Multiple Sclerosis, Relapsing-Remitting Clinical Trial
Official title:
International, Randomized, Multicenter, Phase IIIb Study in Patients With Relapsing-Remitting Multiple Sclerosis Comparing Over a Treatment Period of at Least 104 Weeks: 1. Double-Blinded Safety, Tolerability, and Efficacy of Betaseron/ Betaferon 250 µg (8 MIU) and Betaseron/-Betaferon 500 µg (16 MIU), Both Given Subcutaneously Every Other Day, and 2. Rater-Blinded Safety, Tolerability, and Efficacy of Betaseron/-Betaferon s.c. Every Other Day With Copaxone 20 mg s.c. Once Daily.
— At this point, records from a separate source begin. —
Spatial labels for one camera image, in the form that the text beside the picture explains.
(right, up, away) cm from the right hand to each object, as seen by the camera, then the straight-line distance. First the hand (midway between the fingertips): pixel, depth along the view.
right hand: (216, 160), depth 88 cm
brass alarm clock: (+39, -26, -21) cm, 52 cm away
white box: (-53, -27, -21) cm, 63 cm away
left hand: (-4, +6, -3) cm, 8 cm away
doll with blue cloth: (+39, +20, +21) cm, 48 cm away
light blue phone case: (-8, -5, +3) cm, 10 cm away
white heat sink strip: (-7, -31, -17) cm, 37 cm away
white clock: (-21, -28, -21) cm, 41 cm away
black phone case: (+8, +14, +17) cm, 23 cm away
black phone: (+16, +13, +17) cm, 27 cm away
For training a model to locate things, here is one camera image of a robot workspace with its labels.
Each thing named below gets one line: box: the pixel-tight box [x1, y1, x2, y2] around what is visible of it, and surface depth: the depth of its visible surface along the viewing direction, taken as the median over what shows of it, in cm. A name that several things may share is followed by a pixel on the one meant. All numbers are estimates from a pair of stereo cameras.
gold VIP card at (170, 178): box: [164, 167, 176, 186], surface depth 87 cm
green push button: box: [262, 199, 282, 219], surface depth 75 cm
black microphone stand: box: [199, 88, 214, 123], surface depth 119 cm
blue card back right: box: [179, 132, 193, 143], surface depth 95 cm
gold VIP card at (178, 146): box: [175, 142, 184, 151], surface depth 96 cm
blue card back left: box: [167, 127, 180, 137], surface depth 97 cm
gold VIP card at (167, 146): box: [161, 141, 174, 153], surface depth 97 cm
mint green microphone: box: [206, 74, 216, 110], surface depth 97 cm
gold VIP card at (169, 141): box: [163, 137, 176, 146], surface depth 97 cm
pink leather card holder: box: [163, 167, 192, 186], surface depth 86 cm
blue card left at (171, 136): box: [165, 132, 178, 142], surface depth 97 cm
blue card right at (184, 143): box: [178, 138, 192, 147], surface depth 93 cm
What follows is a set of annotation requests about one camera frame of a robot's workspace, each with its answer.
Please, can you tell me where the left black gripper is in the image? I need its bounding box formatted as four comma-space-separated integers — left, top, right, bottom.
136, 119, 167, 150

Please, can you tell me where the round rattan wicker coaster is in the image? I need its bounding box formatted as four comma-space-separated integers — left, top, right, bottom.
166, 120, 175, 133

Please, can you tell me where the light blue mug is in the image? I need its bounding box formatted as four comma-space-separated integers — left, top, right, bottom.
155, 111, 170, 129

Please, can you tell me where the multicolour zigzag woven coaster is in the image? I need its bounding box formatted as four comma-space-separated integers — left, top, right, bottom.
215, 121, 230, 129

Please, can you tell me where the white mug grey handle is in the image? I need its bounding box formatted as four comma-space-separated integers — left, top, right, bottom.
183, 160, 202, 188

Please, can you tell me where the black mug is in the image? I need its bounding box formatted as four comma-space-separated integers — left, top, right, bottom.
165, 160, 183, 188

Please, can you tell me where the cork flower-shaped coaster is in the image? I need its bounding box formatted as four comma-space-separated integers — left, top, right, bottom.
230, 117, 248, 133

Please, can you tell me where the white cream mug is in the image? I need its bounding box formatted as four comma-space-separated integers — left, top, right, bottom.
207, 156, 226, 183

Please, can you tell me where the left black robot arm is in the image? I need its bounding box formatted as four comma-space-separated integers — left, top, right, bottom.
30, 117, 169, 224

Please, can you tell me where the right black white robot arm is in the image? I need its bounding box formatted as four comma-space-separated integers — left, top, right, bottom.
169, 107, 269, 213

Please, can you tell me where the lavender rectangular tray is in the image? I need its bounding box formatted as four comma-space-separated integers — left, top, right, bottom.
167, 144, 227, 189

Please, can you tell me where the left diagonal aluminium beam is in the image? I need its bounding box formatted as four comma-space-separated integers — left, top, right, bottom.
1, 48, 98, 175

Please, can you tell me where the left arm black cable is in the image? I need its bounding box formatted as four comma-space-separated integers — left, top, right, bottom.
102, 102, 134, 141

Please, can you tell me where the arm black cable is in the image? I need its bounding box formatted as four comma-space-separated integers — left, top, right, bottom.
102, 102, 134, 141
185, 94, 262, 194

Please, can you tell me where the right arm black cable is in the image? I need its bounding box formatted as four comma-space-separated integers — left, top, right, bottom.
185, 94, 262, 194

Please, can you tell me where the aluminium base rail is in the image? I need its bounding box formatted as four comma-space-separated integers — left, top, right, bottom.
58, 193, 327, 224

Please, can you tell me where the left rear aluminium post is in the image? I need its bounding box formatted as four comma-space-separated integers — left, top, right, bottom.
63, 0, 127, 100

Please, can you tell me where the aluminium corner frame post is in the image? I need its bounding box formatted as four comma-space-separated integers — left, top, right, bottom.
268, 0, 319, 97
The purpose of this study is to determine
- whether treatment with Betaferon / Betaseron (interferon beta-1b) 500 micrograms safe,
tolerable and more efficacious than treatment with interferon beta-1b 250 micrograms
- whether treatment with Betaferon / Betaseron (interferon beta-1b) tolerable and more
efficacious than treatment with Copaxone (Glatiramer Acetate) 20 mg
This study has previously been posted by Berlex, Inc. and Schering AG, Germany. Berlex, Inc.
has been renamed to Bayer HealthCare Pharmaceuticals, Inc., Schering AG Germany has been
renamed to Bayer Schering Pharma AG, Germany.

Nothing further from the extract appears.